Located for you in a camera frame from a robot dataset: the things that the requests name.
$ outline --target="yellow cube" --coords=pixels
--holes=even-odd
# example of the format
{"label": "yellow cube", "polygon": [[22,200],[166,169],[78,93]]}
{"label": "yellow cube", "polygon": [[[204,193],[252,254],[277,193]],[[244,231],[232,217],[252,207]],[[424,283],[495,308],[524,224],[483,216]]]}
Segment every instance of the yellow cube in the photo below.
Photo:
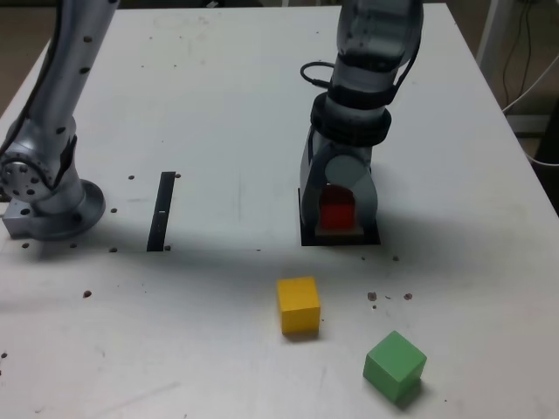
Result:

--------------------------------------------------

From the line with "Segment every instance" down to the last line of the entries above, set down every line exactly, apart from the pictures.

Segment every instance of the yellow cube in the photo below.
Photo:
Result:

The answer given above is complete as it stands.